Odwiedziliśmy wraz z Mamą pewną jej koleżankę. Nazwijmy ją roboczo Zdzisławą, jak to zresztą zwykle u mnie. Miałem wtedy kilka lat, byłem w przedszkolu i jeździłem z Mamą po okolicy naszym legendarnym maluchem o policyjnej barwie, a to rozklejając plakaty na temat Taty firmy, a to robiąc zakupy i załatwiając milion tematów. Zajechaliśmy i do Zdzisławy, chyba po prostu w odwiedziny. Podano herbatę i ciasto z czerwoną galaretką – pamiętam to dobrze.
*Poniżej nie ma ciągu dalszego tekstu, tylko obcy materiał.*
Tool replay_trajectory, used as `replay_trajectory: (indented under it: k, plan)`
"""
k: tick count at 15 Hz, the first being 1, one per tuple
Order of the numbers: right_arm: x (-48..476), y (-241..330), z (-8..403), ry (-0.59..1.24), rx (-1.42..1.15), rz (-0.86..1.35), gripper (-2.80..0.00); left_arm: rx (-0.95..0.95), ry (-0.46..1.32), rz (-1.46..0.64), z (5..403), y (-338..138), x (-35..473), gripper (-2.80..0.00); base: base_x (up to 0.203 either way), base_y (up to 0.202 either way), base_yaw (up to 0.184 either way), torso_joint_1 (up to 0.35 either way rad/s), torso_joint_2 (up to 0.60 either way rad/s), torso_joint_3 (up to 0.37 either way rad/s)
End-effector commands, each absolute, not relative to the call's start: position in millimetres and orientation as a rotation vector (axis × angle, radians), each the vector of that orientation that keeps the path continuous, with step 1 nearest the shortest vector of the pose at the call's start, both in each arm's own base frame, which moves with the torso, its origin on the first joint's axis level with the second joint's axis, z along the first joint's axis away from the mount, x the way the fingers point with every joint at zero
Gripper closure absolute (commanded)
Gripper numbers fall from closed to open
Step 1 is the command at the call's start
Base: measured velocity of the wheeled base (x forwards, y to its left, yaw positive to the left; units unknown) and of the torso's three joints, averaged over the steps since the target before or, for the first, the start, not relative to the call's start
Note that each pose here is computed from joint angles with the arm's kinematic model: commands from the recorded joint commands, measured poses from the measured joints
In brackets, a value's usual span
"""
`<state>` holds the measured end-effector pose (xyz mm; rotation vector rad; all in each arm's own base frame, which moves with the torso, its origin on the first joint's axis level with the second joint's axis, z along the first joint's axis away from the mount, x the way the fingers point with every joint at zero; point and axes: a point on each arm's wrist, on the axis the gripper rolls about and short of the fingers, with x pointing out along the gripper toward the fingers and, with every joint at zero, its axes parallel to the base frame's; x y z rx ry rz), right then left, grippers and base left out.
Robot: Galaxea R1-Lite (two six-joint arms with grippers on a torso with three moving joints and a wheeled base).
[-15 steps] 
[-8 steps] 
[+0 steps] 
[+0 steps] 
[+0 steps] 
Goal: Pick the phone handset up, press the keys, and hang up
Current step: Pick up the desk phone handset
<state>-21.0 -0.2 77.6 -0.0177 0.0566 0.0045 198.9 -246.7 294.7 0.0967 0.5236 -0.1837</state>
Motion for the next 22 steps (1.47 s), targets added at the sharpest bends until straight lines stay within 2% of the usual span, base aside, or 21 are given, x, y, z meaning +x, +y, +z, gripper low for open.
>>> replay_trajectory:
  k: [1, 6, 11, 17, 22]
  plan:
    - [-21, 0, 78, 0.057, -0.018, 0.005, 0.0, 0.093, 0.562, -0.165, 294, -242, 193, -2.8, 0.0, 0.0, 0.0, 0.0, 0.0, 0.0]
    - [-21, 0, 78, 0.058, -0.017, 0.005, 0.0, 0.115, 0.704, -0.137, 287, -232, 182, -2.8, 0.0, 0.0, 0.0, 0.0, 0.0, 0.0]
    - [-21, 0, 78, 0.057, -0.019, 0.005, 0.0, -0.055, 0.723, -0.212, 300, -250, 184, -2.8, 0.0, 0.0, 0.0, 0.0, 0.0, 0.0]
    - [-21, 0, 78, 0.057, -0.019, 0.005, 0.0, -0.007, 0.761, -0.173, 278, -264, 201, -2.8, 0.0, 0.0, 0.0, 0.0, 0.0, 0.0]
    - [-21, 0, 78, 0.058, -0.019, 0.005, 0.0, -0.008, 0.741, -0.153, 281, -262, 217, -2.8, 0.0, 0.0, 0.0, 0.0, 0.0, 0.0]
Po jakimś czasie na talerzyku został ostatni kawałek, który nie został zjedzony aż do naszego wyjścia. Budził on w moim dziecięcym serduszku… współczucie. Tak! Właśnie współczucie. Dlaczego? Bo trząsł się, jak – nomen omen – galareta. Pomyślałem sobie, że musi mu być smutno, bo innych kawałków ciasta już nie ma, a on został sam. Nie żartuję. To było wtedy dla mnie bardzo poważne i pamiętam, że rozpłakałem się wsiadając do samochodu, a Mama nie mogła uwierzyć, że to z tego właśnie powodu – współczucia dla kawałka ciasta z galaretką.

W ogóle wrażliwość dzieci, to osobny temat, na który jeszcze na bank będę pisał 😉

Wolny rynek przeszkadza współczuciu?

Jak być może wiecie, jestem zwolennikiem jak najszerzej wolnego rynku. Lubię Misesa, Hayeka i Rothbarda, choć tego ostatniego znam najmniej. I jestem przekonany, że każdy kto uważa się za wolnorynkowca, wolnościowca, czy jakkolwiek go nazwiemy, każdy kto lubi sobie czasem wytrzeć twarz w/w nazwiskami, będzie zniesmaczony sugerowaniem, że coś takiego jak współczucie może być jakąkolwiek przesłanką zakupową, czy ogólniej – biznesową.

Jak jednak dowodziłem we wpisie o patriotyzmie ekonomicznym (tym pt. Parę pytań o patriotyzm ekonomiczny, które musisz sobie zadać), to wolność gospodarcza właśnie wymaga, by konsument – bez względu na to, czy działa na rynku B2B, czy B2C mógł dobierać przesłanki zakupu wg własnego widzimisię, skoro nawet na cenę można spojrzeć na dwa sposoby – biorąc pod uwagę jedynie cenę zakupu, ale i całkowity koszt posiadania.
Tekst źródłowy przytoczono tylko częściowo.